Today I get to let my history nerd out in full flower. I am an unabashed fan of our 16th President, Abraham Lincoln, born on February 12, 1809.
That he ascended to the pinnacle of power in this land exactly when we needed him to, and then became such an inspiring leader whose speeches are still quoted today, and the Commander-in-Chief of the armed forces of the Union during the Civil War. You’d think that he was educated at some great educational citadel and had an outstanding professional pedigree. He was basically self-educated and made a living arguing legal cases out on the back roads and in the backcountry of the midwest of the US.
His second inaugural address (With malice toward none, with charity for all…) is a masterpiece of the written word, given slightly more than a month prior to his death. A madman killed Lincoln barely a week after the war ended, seeking to avenge the South’s destruction during the War Between the States.
He possibly was not our greatest war president. He kept promoting and then demoting generals to run our great war machine. It wasn’t until he focused on the tactician who believed in attrition – Lieutenant General Ulysses S. Grant, in 1864, that the war would be won by fighting, not marching, maneuvering and posturing. Another midwesterner who figured out that with massive material and human advantages, the thing to do was to fight, and to keep fighting until the thing was done.

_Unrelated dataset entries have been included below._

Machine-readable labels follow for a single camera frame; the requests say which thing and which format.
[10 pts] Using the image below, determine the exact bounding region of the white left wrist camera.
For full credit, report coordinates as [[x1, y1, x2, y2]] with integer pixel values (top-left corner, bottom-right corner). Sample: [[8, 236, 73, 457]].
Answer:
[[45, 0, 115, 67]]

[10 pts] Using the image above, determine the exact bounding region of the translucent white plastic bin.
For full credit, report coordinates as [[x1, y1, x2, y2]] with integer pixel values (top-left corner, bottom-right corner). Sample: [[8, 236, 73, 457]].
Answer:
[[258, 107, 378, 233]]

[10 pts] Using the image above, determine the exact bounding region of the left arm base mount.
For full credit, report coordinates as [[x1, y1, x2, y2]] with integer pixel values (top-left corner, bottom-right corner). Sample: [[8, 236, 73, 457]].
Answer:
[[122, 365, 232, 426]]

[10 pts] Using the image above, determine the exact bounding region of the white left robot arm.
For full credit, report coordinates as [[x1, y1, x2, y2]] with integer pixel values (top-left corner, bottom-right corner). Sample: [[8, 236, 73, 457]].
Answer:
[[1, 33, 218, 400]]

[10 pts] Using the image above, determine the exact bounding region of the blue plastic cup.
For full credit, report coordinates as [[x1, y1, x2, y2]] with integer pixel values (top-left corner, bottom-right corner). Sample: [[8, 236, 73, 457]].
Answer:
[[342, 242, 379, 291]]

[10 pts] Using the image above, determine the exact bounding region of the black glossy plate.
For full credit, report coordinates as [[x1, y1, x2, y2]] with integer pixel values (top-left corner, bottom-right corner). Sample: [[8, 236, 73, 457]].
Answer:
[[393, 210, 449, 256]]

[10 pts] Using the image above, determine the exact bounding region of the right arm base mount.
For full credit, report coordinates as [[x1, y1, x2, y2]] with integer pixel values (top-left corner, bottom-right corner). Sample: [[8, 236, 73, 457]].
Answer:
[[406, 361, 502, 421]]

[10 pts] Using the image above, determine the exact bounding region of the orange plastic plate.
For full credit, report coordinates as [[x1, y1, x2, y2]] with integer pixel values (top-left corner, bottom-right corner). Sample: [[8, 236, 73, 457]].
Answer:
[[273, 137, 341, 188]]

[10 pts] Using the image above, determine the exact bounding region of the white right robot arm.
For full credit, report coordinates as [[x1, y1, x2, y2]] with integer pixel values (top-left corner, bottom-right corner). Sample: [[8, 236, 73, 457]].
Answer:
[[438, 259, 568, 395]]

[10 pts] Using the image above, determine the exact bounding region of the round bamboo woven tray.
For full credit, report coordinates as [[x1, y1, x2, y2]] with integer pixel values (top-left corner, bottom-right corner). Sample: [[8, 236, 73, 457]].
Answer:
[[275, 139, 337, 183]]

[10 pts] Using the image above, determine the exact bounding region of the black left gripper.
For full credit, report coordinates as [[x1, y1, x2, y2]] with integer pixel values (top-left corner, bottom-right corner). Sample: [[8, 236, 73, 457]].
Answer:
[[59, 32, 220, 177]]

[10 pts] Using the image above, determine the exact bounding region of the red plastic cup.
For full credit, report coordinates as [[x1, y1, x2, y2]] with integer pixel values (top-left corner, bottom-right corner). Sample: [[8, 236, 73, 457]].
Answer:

I love the little town of Gettysburg, PA where one of the great battles to ever be fought took place on three scorching hot days in early July 1863. Lincoln returned there in November of that same year and gave a speech that still echoes through time, as one of the signatures spoken treasures of this continent. Neither his speech nor his presence earned top billing that day, as orator Edward Everett was the featured speaker, and spoke for more than two hours. Lincoln was laughed at and ridiculed for the two-minute address that he gave.
But what Lincoln should most be remembered for was for the love of his country.
A deeply thoughtful and tragic man, he battled depression for much of his life. If you look at pictures of him from his presidential years, you will see someone who is careworn and sad. His death at age 56 in 1865 was tragic and a great shock to this nation, but he had outlived three of his four children, and the bloody, seemingly endless war took a serious toll on this weary leader, who loved to tell tall tales and laugh at the precariousness of the human condition.
His political acumen was greatly underappreciated at the time that he ran for the presidency in 1860. There were titans of the American political landscape who sought to lead this country, and Lincoln merely approached all the key players and asked that they consider him as their second choice at their nominating convention held in his adopted state of Illinois, in Chicago in mid-May, 1860. When no one could agree on who should be at the head of the Republican ticket, on the third ballot, all support coalesced around Lincoln, who had lost nearly every elective office he had ever sought up to that point.
Here is one of the main lessons to be learned from Lincoln. Nearly all of his political opponents – there were 11 on the first ballot of the convention – bitterly disparaged the man and called him an idiot, a monkey, a moron. Lincoln was magnanimous in victory, and asked some of his closest and most bitter rivals, to be members of his cabinet. After he was elected President in November of 1860, those same men were approached and each one accepted roles in the upcoming administration.
Despite their low opinion of him, he was convinced that the country could best be served by having these great men come together in the service of their country.
Our country was nearly destroyed during the Civil War. A great man came forward and held us together. He submerged his own ego and took on others who thought him to be shallow, inexperienced, awkward and unsophisticated. This tall, awkward, plain-spoken man, breathed his last in a boarding house on April 15, 1865, about 12 hours after John Wilkes Booth’s gun had discharged just inches from Lincoln’s left ear. One of those stalwart politicians who had mocked and ridiculed him five years before during the campaign of 1860, wept openly at his bedside and whispered: “Now he belongs to the ages…”
History is not everyone’s cup of tea. 19th Century US history is out of style right now, it’s too male centric, too white centric. I ask you to not look at any of that – the lesson that I am emphasizng here is how this tall simple man, who probably had no business being President of the United States, became President by using his wits and building relationships. After ascending to that position, he didn’t let feelings or intimidation or reputation stop him from filling his cabinet with some of the most able, intelligent and powerful people in this country. They may not have respected him at all, they may have thought him to be their intellectual inferior, they may have thought him to be a total buffoon, but they respected the office and the fact that their country needed their service. Most served Lincoln for his entire time in office. The adage of “keep your friends close, your enemies closer,” may have been at play here, but the team that Lincoln put together served this country admirably at one of our darkest times.
For more further study of this intriguing, heartbreaking and strife-filled period in American History, do yourself a favor and read “Team of Rivals” by Doris Kearns Goodwin.